BARRIE, ON--(MARKET WIRE)--Feb 9, 2009 -- Winning Brands Corporation (Other OTC:WNBD.PK - News) (Frankfurt:WMU.F - News) ( will appear for the first time in media channels that reach the world's entire cruise industry in order to launch its consumer/industrial stain removing product Winning Colours Stain Remover to all operators in the sector simultaneously. Winning Colours will be offered for use in stain treatment applications throughout all ships of over 120 global cruise lines. This expands Winning Brands' initial activity in the cruise sector with its proprietary SMART(TM) Wet Cleaning Solutions that have been helping to replace on-board dry cleaning solvents with safer alternatives. As of March 2009 Winning Brands begins a new multi-faceted marketing relationship with internationally renowned information provider World Cruise Industry Review ( with the theme "Got Stains? Get the Solution!" Well known to industry professionals, the World Cruise Industry Review is also available on-line at in digital format. The Review is published and distributed to leaders and management throughout the cruise industry worldwide providing in-depth coverage of what is new and important in this sector.

Using its signature advertising question 'Got Stains?' Winning Colours Stain Remover begins its new marketing relationship with the internationally renowned World Cruise Industry Review in print and on-line commencing March 2009 to reach over 120 cruise ship operators around the world - and their passengers.

Winning Brands CEO Eric Lehner explains the significance of this development as evidence of the growing maturity of the relatively young company -- "Winning Brands could not have taken this global step last year, let alone 3 years ago when WNBD began trading. It requires production and account servicing be handled to a standard needed by the world's most discerning clients. This takes time to develop -- and any attempt to replace the benefits of careful planning with promotion would not have accelerated readiness. Winning Colours Stain Remover is proving to be a hit with consumers wherever they may be and commercial enterprises wherever stains happen. As we have always asserted -- stains happen everywhere and are desired nowhere. This is particularly true of the world's cruise lines -- arguably the world's most sophisticated hospitality service providers. The versatility of Winning Colours Stain Remover as the solution to so many stain removing challenges in a single bottle puts it in a convenience class of its own."

Winning Colours Stain Remover is gaining a reputation in retailing circles for being "unique" at a time when that word is increasingly difficult to justify.
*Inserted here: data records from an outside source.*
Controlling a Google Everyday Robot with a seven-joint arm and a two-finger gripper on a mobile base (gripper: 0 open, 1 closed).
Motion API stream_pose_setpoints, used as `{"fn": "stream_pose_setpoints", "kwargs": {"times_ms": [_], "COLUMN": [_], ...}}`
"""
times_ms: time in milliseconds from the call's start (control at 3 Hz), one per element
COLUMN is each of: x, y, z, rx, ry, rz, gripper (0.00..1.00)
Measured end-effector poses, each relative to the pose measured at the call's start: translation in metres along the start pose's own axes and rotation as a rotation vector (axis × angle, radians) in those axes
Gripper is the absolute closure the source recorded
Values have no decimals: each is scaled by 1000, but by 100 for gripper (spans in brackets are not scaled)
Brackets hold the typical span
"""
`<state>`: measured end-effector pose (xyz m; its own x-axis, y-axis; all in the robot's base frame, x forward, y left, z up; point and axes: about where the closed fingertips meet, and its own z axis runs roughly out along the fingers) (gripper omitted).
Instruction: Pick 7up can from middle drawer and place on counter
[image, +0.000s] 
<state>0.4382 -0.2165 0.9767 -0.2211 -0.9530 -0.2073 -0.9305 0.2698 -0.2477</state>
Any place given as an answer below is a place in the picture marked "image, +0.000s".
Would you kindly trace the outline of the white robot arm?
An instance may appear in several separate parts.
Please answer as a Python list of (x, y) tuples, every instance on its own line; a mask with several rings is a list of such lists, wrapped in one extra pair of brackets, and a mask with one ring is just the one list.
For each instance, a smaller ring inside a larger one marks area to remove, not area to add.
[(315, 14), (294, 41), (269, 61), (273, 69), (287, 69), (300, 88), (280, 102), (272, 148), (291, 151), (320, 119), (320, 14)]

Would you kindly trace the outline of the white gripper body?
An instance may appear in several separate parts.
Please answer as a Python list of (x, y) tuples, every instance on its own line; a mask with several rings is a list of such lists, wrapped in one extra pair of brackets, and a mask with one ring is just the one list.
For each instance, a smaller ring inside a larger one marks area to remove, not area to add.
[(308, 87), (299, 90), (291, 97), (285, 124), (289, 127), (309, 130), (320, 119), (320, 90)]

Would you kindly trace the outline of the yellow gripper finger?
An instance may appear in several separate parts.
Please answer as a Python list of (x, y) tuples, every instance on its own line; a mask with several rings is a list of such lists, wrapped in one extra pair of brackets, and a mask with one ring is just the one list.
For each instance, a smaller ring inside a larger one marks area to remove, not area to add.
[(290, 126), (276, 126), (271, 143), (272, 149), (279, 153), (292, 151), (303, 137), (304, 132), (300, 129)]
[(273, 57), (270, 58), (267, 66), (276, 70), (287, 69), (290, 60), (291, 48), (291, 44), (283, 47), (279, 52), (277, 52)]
The product is becoming the natural choice for mass merchants and professionals dealing with stains of various kinds because of Winning Colours' gentleness to skin and delicate surfaces like clothing, carpeting & upholstery, while still being strong as a solvent in tackling paint messes, grease, grime and gunk.
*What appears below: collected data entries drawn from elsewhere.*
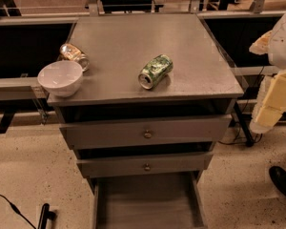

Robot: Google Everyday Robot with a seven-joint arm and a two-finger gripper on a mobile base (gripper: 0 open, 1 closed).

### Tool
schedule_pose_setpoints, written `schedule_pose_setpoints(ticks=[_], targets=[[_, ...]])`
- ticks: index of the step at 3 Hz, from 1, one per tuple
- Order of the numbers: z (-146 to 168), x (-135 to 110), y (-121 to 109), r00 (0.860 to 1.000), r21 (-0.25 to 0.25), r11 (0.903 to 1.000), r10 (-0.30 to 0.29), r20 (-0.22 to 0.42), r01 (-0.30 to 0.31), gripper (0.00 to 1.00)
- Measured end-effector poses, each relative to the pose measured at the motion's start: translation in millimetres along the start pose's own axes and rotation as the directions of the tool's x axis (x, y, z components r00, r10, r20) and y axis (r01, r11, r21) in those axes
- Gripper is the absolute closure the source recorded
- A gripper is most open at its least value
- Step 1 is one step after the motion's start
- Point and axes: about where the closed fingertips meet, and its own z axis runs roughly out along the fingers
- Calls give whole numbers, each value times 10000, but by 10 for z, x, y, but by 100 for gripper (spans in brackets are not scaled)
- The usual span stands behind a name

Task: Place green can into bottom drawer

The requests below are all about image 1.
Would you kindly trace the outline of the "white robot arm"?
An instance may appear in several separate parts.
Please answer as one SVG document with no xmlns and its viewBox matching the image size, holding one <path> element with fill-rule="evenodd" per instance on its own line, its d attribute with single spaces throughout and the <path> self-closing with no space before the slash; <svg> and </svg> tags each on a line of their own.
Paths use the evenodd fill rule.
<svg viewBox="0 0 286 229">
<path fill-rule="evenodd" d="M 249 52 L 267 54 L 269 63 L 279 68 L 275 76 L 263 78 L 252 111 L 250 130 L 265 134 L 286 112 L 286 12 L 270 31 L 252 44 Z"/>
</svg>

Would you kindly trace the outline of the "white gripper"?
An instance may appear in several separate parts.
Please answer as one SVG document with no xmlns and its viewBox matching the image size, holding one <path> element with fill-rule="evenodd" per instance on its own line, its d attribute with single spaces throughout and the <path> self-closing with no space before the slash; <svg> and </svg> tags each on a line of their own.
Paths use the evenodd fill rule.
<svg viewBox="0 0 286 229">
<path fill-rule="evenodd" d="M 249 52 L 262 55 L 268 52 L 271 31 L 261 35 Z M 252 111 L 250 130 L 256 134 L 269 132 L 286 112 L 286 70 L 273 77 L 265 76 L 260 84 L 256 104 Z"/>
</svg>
Winning Colours Stain Remover is best known in Canada where it was developed, however U.S. consumers and retailers have been noticing, with the result that American distribution arrangements continue to improve. With varying degrees of early preparation and testing, China, India, Italy and Australia are export markets receiving attention from Winning Brands' planners. "The world's cruise industry is the most logical bridge to international distribution; it is both figuratively and literally the intermediate step," adds Lehner. Winning Colours Stain Remover is available not only in consumer sizes of 125ml and 909ml, but a variety of larger commercial sizes for industry as well.

Winning Colours Stain Remover is manufactured by Winning Brands' production subsidiary Niagara Mist Marketing Ltd. Production takes place at the Grand Rapids, Michigan facility of Surefil LLC and at Niagara Mist's St. Catharines, Ontario facilities. The mission of Winning Brands is to replace hazardous chemicals in widespread use with safer alternatives in the cleaning sector. Other products manufactured by Winning Brands are used in professional garment care (SMART Wet Cleaning Solutions), domestic garment care (KIND Laundry Products), industry (CLEAN1 Professional All Purpose) and TrackMoist(TM) dust suppression solution for dirt tracks, construction sites and other settings where large quantities of water are used for dust abatement.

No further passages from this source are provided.